PROBLEM TO WORK ON: The stretch wanted below opens at the line containing "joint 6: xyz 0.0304" and closes at the line containing "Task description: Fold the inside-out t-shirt". Please return it exactly, with no other lines.

PROVIDED MATERIAL:
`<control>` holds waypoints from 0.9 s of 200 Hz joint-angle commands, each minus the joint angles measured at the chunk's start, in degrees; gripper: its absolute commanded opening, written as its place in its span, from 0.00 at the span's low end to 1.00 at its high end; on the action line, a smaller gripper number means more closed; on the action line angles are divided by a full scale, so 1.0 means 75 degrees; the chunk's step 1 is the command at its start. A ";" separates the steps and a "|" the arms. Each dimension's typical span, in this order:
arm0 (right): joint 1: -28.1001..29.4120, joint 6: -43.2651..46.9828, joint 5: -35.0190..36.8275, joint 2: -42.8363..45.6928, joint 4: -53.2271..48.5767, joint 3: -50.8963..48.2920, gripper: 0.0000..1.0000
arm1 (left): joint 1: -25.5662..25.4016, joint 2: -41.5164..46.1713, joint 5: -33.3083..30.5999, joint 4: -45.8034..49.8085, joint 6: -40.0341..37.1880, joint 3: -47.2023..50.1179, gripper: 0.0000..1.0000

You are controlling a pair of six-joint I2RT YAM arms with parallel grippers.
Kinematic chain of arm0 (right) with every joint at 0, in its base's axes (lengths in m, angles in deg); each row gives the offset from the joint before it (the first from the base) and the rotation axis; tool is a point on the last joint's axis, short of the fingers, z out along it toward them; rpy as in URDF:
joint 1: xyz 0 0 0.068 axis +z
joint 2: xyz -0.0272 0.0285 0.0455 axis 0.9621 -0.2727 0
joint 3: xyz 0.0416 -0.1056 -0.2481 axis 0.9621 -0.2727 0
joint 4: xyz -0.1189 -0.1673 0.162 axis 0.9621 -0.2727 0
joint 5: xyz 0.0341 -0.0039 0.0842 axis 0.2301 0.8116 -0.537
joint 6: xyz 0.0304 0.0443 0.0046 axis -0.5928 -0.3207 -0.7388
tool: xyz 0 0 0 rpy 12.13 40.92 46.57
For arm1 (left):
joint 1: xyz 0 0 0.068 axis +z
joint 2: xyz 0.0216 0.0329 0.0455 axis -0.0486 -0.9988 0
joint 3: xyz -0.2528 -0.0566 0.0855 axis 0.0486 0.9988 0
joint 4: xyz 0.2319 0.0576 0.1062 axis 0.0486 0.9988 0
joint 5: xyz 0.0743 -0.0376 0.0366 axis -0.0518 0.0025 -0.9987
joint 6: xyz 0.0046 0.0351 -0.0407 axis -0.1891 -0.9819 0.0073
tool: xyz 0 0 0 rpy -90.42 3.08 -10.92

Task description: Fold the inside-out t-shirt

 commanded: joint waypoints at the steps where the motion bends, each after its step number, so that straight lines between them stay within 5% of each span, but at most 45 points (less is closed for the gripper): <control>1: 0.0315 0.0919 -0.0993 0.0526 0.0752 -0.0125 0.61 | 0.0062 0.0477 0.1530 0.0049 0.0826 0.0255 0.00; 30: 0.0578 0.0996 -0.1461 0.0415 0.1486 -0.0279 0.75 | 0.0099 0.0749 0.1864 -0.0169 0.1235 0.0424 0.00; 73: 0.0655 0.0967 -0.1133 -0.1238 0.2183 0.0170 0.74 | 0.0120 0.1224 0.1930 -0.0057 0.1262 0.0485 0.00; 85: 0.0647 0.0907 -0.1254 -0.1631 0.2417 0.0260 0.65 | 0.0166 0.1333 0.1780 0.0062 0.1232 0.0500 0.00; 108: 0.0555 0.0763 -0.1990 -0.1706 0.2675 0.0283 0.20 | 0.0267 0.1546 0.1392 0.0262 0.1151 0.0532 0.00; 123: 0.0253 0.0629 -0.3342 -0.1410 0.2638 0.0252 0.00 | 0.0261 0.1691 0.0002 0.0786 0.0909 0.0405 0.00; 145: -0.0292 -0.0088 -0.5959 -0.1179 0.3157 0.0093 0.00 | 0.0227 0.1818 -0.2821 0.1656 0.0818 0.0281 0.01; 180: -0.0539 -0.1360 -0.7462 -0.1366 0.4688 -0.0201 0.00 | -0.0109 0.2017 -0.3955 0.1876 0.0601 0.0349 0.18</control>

REPLY TO THE TASK:
joint 6: xyz 0.0304 0.0443 0.0046 axis -0.5928 -0.3207 -0.7388
tool: xyz 0 0 0 rpy 12.13 40.92 46.57
For arm1 (left):
joint 1: xyz 0 0 0.068 axis +z
joint 2: xyz 0.0216 0.0329 0.0455 axis -0.0486 -0.9988 0
joint 3: xyz -0.2528 -0.0566 0.0855 axis 0.0486 0.9988 0
joint 4: xyz 0.2319 0.0576 0.1062 axis 0.0486 0.9988 0
joint 5: xyz 0.0743 -0.0376 0.0366 axis -0.0518 0.0025 -0.9987
joint 6: xyz 0.0046 0.0351 -0.0407 axis -0.1891 -0.9819 0.0073
tool: xyz 0 0 0 rpy -90.42 3.08 -10.92

Task description: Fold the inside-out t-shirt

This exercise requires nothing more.